The editors at the international journal, Science, have compiled their list of the Top 10 scientific developments for the year 2000, placing genome sequencing first on the list.
Science's Top 10 research advances, chosen for their profound implications for society and the advancement of science, appear in the journal's 22 December 2000 issue.
Genome sequencing steamed full speed ahead this year, as researchers used a synthesis of biology, chemistry, physics, mathematics, computer science, and engineering to decode the script of life in a variety of organisms, from people to fruit flies.

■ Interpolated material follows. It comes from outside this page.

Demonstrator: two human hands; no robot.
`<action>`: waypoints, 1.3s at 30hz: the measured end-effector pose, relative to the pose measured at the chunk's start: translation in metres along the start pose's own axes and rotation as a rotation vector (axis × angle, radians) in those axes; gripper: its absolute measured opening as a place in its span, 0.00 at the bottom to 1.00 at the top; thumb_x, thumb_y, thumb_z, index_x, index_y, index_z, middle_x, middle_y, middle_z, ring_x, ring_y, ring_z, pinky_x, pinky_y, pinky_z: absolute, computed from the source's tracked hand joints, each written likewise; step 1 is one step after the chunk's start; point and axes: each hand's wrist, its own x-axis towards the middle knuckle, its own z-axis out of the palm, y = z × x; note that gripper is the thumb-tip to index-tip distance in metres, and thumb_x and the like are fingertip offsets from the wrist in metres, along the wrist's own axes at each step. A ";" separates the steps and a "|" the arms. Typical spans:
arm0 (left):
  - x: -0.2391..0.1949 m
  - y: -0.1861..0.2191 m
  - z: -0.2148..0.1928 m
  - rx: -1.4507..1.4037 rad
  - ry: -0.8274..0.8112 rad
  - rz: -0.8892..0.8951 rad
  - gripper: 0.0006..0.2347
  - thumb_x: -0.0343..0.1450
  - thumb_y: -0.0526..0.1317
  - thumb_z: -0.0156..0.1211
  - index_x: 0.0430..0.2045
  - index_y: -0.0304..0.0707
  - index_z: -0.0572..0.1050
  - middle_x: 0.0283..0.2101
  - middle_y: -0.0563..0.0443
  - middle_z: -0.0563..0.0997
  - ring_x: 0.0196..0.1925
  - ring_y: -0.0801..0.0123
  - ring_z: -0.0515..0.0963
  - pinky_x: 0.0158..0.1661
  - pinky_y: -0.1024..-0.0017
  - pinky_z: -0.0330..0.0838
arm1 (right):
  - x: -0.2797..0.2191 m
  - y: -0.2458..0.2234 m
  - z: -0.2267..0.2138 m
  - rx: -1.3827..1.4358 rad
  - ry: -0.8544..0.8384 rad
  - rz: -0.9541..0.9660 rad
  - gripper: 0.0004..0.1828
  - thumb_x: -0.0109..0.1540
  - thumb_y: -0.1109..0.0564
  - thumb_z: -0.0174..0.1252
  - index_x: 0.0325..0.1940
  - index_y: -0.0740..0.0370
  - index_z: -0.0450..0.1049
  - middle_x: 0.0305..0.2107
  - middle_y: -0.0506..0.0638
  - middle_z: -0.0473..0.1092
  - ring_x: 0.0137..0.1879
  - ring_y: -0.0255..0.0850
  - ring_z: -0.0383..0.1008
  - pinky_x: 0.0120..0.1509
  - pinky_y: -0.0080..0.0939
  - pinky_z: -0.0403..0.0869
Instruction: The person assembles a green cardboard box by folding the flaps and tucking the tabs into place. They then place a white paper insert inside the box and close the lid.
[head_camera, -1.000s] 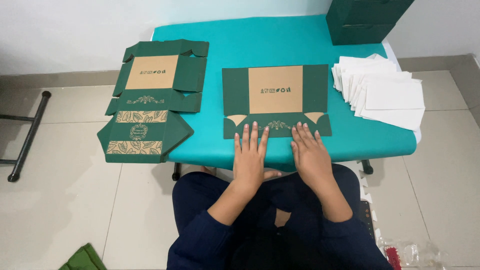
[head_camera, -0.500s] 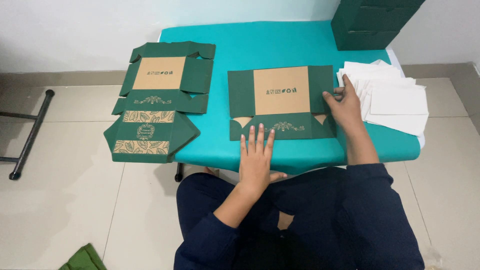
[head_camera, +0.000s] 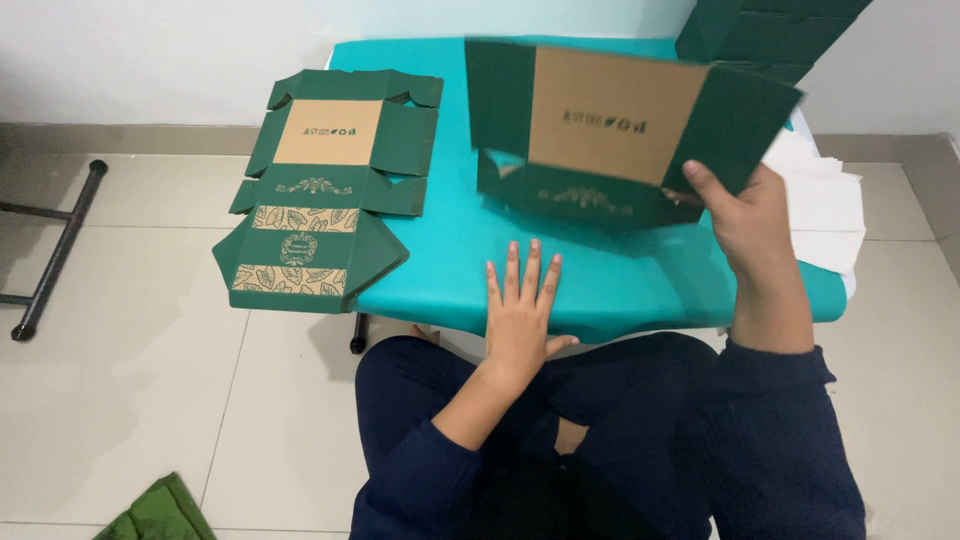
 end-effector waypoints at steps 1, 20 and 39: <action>0.000 0.001 0.000 0.138 0.030 -0.013 0.54 0.51 0.70 0.61 0.67 0.43 0.44 0.71 0.36 0.42 0.72 0.39 0.39 0.64 0.39 0.38 | -0.006 0.000 -0.006 -0.223 0.074 -0.251 0.06 0.66 0.59 0.57 0.44 0.65 0.72 0.36 0.55 0.72 0.42 0.43 0.74 0.45 0.43 0.72; -0.032 -0.098 -0.020 -0.457 0.618 -0.010 0.15 0.65 0.31 0.51 0.46 0.45 0.68 0.52 0.53 0.72 0.56 0.60 0.72 0.55 0.58 0.66 | -0.073 0.091 0.134 -1.309 -0.278 -0.729 0.25 0.56 0.52 0.58 0.54 0.68 0.70 0.46 0.68 0.71 0.54 0.58 0.72 0.63 0.55 0.65; -0.002 -0.112 -0.037 -0.629 0.415 -0.305 0.10 0.74 0.32 0.43 0.48 0.36 0.68 0.50 0.41 0.75 0.60 0.47 0.68 0.58 0.46 0.62 | -0.083 0.076 0.142 -1.417 -0.406 -0.424 0.34 0.67 0.40 0.37 0.67 0.69 0.57 0.61 0.70 0.57 0.68 0.62 0.55 0.62 0.72 0.56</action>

A year ago, reasearchers had completely read the genome of only one multicellular organism, the worm, Caenorhabditis elegans.
Now, sequences exist for the yet-to-be-published human genome, the fruit fly, and the plant geneticists' favorite weed, Arabidopsis thaliana. The genomes of several microbes have been sequenced as well, including those that cause cholera and meningitis. Close on the heels of these successes, the genomes of the mouse, rat, zebrafish, and two species of puffer fish are also nearing completion.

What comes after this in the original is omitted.